By comparing the onset timings from the graphs shown in Figure 1, we can see that the epidemic first started in Nairobi, then immediately traveled into the Middle East (Aleppo, Karachi, Saudi Arabia, and so on) and South America (Colombia, Venezuela). The red boxes in Figure 3 also validates this observation. Although most areas in Middle East were exposed to the epidemic, it did not outbreak in Turkey. Thailand also showed no sign of the epidemic throughout the period.

Figure 4. (a):Line chart of patients for all areas. Horizontal axis represents date. Vertical axis represents the number of patients normalized by the number of patients in non epidemic day. This was approximated by taking the average of 5 to 20 percentile median for each area. (b):Same chart as (a) with smoothed lines. (c):Same chart as (b) with further smoothed lines.

From Figure 4, although it is not possible to see any temporal differences by simply plotting the actual data on to a line chart, shown in (a), by utilizing our smoothing function we can easily observe that areas such as Lebanon, Venezuela, and Saudi Arabia did not have as a significant growth in number of patients as other areas such as Aleppo, Karachi, Nairobi, and Yemen.

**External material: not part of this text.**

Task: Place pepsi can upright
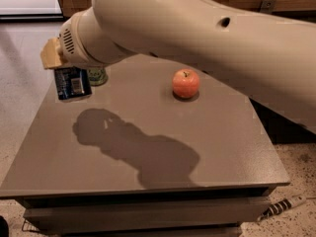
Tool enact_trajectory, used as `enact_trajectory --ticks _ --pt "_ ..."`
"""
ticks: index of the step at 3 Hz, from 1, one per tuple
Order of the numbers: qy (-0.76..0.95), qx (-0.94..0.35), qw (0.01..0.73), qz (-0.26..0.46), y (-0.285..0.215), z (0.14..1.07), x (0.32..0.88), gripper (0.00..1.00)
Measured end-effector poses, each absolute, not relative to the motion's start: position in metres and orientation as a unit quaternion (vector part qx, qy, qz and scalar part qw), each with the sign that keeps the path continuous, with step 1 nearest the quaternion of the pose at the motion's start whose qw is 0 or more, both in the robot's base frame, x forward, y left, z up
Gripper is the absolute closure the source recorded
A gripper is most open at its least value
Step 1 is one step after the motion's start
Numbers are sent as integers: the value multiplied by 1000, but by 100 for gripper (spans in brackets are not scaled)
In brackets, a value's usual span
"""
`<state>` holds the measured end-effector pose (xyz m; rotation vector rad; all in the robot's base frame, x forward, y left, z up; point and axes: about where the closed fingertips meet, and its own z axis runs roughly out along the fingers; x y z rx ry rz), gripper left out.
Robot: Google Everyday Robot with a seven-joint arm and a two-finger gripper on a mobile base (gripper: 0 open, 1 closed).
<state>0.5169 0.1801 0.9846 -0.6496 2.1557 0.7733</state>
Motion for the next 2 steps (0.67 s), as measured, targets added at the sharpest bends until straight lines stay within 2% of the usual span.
enact_trajectory --ticks 1,2 --pt "799 -300 416 314 188 991 507 100" --pt "767 -355 451 287 190 992 501 100"
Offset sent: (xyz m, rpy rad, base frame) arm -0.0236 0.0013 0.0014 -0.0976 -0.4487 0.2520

Throughout the analysis, we do not find significant differences between areas in their recovery ability. However, in Figure 3 (blue vertical lines), we can observe that the DP values of almost all areas start to decrease from May 30th. This significant decrease, in our opinion, indicates that people might have found a new way to treat the disease around that time.

Anomalies :

In Figure 1, there are several spikes of high mortality rates (circled in green). These spikes can also be seen in Figure 2 and 3. Due to the irregularity and its extraordinary high value, we consider these spikes may emerge from forged data.

Figure 5. Stack graphs of DP data of all symptoms. In this graph, the key symptoms of the disease are not highlighted.

Figure 5 shows the stack graphs of the DP data for all symptoms. From Figure 5, we can observe many symptoms' DP values rise during the period of the epidemic. This indicates that the patients that were hospitalized by other miscellaneous symptoms also risked a higher mortality rate than usual. Not only that, but also we can observe symptoms with the key word "VAGINAL" highlighted in many of these graphs. By investigating the symptoms such as "VAGINAL BLEEDING", we are convinced that these symptoms have a good chance of being strongly associated with HIV patients. Assuming this is true, Figure 5 also conveys the vulnerability of HIV patients against the disease, and the population of them within different areas.